_Task goal_. Could you please retype all of the data below exactly?

++++++++

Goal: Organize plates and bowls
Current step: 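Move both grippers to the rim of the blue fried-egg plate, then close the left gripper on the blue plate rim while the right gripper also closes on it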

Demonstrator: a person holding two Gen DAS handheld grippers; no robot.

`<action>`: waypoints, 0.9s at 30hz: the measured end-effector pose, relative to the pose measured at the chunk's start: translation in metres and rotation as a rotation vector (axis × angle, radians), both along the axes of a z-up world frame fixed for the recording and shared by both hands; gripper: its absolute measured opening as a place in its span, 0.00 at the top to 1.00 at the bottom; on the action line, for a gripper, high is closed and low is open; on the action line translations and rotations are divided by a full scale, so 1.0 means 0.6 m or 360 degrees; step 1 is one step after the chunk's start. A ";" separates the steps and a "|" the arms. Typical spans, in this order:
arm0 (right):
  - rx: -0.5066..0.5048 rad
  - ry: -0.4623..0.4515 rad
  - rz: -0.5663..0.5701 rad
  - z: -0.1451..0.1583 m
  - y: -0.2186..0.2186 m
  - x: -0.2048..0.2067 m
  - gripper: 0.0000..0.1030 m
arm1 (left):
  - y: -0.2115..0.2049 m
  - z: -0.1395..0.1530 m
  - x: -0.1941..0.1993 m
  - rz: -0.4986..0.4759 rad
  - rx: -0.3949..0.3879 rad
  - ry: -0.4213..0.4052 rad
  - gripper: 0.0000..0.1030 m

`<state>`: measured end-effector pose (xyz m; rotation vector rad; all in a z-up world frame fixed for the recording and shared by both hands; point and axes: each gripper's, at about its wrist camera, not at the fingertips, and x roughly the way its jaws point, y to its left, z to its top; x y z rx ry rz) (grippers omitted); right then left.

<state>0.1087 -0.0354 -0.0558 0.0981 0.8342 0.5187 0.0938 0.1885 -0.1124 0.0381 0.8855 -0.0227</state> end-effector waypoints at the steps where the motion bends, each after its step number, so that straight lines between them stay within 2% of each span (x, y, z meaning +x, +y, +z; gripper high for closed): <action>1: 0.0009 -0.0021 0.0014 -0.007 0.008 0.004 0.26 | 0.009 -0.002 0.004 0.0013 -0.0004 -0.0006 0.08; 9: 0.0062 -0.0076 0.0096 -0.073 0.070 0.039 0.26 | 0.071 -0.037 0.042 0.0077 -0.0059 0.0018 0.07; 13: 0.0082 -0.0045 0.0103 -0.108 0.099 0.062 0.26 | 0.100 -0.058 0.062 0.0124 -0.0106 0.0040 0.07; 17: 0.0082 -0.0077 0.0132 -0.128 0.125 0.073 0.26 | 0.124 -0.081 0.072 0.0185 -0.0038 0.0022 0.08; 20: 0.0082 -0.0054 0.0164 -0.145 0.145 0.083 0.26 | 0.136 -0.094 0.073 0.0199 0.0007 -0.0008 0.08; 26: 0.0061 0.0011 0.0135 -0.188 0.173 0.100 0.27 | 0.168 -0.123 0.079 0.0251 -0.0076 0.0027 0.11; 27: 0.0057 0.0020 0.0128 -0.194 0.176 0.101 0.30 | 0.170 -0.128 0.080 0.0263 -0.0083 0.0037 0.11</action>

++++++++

_Finished exercise_.
Goal: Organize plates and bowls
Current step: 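Move both grippers to the rim of the blue fried-egg plate, then close the left gripper on the blue plate rim while the right gripper also closes on it
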
Demonstrator: a person holding two Gen DAS handheld grippers; no robot.

`<action>`: waypoints, 0.9s at 30hz: the measured end-effector pose, relative to the pose measured at the chunk's start: translation in metres and rotation as a rotation vector (axis × angle, radians), both along the axes of a z-up world frame fixed for the recording and shared by both hands; gripper: its absolute measured opening as a place in its span, 0.00 at the top to 1.00 at the bottom; on the action line, for a gripper, high is closed and low is open; on the action line translations and rotations are divided by a full scale, so 1.0 means 0.6 m or 360 degrees; step 1 is one step after the chunk's start. A ";" separates the steps and a "|" the arms. Typical spans, in this order:
arm0 (right):
  - rx: -0.5066..0.5048 rad
  - ry: -0.4623..0.4515 rad
  - rz: -0.5663..0.5701 rad
  - z: -0.1451..0.1583 m
  - y: -0.2186..0.2186 m
  - x: -0.2048..0.2067 m
  - gripper: 0.0000..0.1030 m
arm1 (left):
  - y: -0.2115..0.2049 m
  - z: -0.1395..0.1530 m
  - x: -0.1941..0.1993 m
  - rz: -0.4986..0.4759 rad
  - rx: -0.3949..0.3879 rad
  - ry: -0.4213..0.4052 rad
  - gripper: 0.0000..0.1030 m

`<state>`: measured end-effector pose (xyz m; rotation vector rad; all in a z-up world frame fixed for the recording and shared by both hands; point and axes: each gripper's, at about its wrist camera, not at the fingertips, and x roughly the way its jaws point, y to its left, z to its top; x y z rx ry rz) (grippers omitted); right then left.

<state>0.1087 -0.0354 -0.0558 0.0981 0.8342 0.5187 0.0938 0.1885 -0.1124 0.0381 0.8855 -0.0227</state> end-effector waypoints at the steps where the motion bends, each after its step number, so that straight lines between them stay within 2% of each span (x, y, z meaning +x, +y, +z; gripper high for closed): <action>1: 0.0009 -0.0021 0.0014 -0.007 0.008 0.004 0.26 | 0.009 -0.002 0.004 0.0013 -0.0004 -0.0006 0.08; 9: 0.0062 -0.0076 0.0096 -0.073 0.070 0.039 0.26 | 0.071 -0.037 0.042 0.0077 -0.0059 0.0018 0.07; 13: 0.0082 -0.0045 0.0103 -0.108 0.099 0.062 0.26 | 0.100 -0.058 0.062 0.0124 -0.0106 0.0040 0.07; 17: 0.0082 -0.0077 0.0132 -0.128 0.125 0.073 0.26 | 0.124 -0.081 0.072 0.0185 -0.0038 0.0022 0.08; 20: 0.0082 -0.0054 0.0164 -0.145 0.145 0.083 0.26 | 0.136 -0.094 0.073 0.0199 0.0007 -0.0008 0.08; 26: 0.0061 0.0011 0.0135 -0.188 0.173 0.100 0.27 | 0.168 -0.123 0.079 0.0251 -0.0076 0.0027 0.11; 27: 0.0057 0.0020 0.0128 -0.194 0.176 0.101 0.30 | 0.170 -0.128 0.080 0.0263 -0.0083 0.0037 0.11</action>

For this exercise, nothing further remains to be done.